Abdul Shakoor Shad is a Pakistani politician who had been a member of the National Assembly of Pakistan from August 2018 until July 2022.

==Early life and education==
He was born in Karachi.

He received a Master's degree in International Relations from the University of Karachi.

==Political career==
He began his political career during Muhammad Zia-ul-Haq's martial law in 1977 while he was studying at the University of Karachi. His house was raided by the law enforcement agencies and his father was arrested after Shad held a rally in favor of Pakistan Peoples Party (PPP) leadership in October 1978. In an interview, Shad said that he began his political career with the PPP in 1977. In 1989, Benazir Bhutto appointed him an inspector in the Federal Investigation Agency where he worked until 2002.

In 1981, he was appointed as the general secretary of the Peoples Students Federation in the University of Karachi. The same year, he was given the additional charge as the general secretary of the PPP Karachi.

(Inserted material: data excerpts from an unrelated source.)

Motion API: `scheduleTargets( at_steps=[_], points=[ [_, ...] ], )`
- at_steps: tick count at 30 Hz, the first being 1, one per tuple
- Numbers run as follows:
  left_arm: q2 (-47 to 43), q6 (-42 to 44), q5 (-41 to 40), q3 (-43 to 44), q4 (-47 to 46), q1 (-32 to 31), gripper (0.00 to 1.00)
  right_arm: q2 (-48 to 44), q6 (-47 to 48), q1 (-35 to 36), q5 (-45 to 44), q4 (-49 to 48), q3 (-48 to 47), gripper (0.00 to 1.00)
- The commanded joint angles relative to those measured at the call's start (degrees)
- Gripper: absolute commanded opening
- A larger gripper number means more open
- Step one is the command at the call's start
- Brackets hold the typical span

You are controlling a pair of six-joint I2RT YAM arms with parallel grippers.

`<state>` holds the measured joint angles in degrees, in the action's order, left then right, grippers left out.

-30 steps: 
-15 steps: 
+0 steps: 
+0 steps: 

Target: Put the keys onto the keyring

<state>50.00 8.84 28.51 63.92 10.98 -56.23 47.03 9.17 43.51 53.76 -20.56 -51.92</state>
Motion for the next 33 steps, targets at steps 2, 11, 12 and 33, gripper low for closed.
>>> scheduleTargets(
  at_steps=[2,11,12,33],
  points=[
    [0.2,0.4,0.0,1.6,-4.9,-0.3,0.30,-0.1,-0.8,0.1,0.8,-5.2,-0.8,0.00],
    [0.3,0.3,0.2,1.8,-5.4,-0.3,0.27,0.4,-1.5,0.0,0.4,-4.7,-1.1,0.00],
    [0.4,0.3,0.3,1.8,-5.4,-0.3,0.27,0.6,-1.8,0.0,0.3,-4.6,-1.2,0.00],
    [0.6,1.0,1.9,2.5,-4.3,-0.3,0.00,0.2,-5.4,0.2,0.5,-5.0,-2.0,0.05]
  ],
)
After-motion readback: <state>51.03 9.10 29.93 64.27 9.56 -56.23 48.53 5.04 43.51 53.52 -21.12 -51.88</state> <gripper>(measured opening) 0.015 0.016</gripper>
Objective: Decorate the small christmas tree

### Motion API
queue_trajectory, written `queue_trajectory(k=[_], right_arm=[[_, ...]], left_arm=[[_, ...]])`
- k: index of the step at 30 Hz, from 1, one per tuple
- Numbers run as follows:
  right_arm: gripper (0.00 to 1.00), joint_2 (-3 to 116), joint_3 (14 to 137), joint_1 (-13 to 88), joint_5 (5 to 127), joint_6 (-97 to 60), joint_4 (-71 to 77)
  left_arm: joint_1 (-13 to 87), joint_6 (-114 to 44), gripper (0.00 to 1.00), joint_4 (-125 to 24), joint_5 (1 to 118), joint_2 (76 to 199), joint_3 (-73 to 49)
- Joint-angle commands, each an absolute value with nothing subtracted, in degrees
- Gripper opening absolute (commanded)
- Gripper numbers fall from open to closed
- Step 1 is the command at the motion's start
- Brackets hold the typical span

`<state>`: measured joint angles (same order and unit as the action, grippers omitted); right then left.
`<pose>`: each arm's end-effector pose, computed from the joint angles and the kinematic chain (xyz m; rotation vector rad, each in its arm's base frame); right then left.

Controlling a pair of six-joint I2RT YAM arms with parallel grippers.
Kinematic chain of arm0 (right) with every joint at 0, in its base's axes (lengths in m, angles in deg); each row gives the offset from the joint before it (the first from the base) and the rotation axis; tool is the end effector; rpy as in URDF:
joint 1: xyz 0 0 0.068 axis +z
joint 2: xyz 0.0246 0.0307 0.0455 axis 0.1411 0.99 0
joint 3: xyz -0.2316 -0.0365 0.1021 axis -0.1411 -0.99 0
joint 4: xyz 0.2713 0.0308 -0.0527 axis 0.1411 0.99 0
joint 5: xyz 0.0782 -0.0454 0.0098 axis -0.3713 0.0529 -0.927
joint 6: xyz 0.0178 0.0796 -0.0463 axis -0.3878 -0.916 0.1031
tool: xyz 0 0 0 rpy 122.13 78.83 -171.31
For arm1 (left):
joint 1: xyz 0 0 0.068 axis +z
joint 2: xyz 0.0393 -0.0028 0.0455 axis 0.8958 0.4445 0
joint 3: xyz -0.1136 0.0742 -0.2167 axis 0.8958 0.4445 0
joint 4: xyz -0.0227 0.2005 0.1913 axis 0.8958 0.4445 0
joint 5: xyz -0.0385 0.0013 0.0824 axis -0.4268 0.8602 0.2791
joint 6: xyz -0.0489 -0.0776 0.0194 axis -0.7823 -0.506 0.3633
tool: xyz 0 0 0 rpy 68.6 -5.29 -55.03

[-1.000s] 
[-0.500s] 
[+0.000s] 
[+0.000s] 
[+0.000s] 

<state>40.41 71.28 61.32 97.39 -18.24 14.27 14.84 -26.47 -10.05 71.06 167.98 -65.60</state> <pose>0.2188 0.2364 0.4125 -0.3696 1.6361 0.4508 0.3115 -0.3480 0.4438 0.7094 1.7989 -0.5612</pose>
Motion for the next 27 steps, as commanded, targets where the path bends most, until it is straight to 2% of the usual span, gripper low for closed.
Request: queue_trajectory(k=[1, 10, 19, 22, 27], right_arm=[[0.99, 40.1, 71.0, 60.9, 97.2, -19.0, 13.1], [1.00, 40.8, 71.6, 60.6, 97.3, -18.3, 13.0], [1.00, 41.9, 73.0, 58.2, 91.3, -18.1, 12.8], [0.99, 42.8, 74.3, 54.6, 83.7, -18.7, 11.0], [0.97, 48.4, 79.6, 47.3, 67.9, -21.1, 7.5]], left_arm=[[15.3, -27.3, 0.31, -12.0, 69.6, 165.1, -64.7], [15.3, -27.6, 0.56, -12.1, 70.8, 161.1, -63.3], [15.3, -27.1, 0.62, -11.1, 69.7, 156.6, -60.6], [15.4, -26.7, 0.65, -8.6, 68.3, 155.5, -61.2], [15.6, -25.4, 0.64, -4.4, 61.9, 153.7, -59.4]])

He ran for the seat of the National Assembly of Pakistan as an independent candidate in the 2008 Pakistani general election but was unsuccessful.

He joined Pakistan Tehreek-e-Insaf (PTI) in May 2018.

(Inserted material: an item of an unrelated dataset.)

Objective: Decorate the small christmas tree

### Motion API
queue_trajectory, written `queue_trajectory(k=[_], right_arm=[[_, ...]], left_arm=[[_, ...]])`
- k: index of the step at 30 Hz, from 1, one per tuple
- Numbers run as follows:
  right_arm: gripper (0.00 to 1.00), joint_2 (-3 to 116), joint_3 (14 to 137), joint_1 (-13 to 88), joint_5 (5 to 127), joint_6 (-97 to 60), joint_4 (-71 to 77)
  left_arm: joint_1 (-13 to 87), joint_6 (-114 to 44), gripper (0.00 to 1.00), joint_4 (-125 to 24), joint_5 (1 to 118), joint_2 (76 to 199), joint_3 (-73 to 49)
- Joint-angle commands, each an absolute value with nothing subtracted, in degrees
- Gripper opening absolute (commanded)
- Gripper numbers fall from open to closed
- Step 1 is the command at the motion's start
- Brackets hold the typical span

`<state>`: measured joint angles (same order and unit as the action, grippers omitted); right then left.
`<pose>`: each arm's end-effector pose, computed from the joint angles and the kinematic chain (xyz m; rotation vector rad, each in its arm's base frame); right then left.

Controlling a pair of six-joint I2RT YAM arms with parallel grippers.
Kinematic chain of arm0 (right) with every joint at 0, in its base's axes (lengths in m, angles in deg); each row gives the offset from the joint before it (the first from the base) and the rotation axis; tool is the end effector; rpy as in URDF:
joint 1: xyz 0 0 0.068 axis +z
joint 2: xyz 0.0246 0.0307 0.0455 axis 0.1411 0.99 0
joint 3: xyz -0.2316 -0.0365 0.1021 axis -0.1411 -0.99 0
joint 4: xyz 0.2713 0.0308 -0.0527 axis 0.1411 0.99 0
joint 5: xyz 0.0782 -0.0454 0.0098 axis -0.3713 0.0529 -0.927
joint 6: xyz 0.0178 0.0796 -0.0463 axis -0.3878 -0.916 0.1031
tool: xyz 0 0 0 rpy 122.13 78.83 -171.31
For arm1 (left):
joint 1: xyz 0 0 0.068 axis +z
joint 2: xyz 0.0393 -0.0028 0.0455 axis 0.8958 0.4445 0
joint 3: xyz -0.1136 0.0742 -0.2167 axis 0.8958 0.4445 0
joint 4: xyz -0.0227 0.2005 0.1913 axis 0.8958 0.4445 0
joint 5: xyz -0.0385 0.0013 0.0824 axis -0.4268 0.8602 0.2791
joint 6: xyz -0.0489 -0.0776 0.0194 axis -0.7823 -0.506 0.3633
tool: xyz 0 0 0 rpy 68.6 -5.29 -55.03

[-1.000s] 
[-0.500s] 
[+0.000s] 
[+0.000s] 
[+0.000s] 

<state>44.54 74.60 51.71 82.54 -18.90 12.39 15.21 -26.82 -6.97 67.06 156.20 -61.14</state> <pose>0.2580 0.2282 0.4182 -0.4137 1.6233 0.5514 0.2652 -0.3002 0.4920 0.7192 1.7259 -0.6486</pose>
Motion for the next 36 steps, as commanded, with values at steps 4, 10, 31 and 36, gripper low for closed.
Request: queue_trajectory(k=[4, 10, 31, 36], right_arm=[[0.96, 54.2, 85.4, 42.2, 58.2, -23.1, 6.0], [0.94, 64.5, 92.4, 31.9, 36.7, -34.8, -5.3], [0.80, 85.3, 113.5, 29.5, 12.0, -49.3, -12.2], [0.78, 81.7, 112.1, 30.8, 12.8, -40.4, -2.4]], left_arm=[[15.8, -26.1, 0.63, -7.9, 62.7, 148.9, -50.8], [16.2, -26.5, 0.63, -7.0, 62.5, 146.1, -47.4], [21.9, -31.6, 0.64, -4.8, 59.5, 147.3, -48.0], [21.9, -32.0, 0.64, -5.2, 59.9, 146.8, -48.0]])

He was elected to the National Assembly as a candidate of PTI from Constituency NA-246 (Karachi South-I) in the 2018 Pakistani general election.

===Resignation===
On April 10, 2022, because of the regime change of Imran Khan's government, he resigned from the National Assembly on the orders of Imran Khan. The new government did not accept the resignations of many members for fear of deteriorating the number of members. However, accepting the resignations of eleven members on July 28, 2022, one of them was Abdul Shakoor Shad. Later, by-elections were held again on his seat, Imran Khan made a surprising move to stand on his own in all the by-seats.